[Given information]

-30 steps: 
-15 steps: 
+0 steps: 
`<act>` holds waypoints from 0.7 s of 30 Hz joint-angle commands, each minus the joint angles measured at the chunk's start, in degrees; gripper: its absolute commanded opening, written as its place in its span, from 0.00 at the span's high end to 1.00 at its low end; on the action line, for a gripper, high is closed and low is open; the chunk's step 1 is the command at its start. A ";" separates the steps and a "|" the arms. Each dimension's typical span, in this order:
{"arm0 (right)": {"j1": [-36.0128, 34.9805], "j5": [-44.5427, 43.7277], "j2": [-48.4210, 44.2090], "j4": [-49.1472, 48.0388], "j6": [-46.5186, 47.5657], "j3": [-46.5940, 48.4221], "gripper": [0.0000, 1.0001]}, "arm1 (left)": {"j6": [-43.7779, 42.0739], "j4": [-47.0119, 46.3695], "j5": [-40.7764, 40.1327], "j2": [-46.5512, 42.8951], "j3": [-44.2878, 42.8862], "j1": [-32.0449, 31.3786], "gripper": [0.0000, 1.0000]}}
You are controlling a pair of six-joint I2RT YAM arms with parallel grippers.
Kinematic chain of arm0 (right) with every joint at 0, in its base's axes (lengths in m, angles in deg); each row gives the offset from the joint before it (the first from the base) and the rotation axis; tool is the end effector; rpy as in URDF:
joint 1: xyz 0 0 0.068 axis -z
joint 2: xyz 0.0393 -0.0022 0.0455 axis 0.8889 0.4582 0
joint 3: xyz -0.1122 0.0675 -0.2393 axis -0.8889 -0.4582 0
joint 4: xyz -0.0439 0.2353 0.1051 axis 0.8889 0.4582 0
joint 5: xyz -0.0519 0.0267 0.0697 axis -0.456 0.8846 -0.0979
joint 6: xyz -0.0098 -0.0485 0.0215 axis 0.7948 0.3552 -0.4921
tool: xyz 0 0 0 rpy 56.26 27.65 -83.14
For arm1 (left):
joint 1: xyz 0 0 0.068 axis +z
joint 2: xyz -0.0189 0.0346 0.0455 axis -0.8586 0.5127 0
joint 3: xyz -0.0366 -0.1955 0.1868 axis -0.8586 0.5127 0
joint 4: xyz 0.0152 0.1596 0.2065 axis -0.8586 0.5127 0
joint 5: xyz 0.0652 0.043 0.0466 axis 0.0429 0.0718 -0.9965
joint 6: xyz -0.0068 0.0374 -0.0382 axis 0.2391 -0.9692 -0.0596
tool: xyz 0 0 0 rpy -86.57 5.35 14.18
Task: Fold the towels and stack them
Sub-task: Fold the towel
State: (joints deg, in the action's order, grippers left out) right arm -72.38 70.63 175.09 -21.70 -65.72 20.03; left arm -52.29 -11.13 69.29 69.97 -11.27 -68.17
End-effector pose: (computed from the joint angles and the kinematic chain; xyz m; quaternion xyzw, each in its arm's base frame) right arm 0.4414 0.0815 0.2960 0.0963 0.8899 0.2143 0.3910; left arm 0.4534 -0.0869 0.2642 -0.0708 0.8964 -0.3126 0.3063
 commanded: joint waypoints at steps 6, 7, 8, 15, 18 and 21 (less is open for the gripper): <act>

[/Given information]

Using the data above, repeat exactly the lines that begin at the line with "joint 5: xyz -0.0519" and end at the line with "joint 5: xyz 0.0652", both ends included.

joint 5: xyz -0.0519 0.0267 0.0697 axis -0.456 0.8846 -0.0979
joint 6: xyz -0.0098 -0.0485 0.0215 axis 0.7948 0.3552 -0.4921
tool: xyz 0 0 0 rpy 56.26 27.65 -83.14
For arm1 (left):
joint 1: xyz 0 0 0.068 axis +z
joint 2: xyz -0.0189 0.0346 0.0455 axis -0.8586 0.5127 0
joint 3: xyz -0.0366 -0.1955 0.1868 axis -0.8586 0.5127 0
joint 4: xyz 0.0152 0.1596 0.2065 axis -0.8586 0.5127 0
joint 5: xyz 0.0652 0.043 0.0466 axis 0.0429 0.0718 -0.9965

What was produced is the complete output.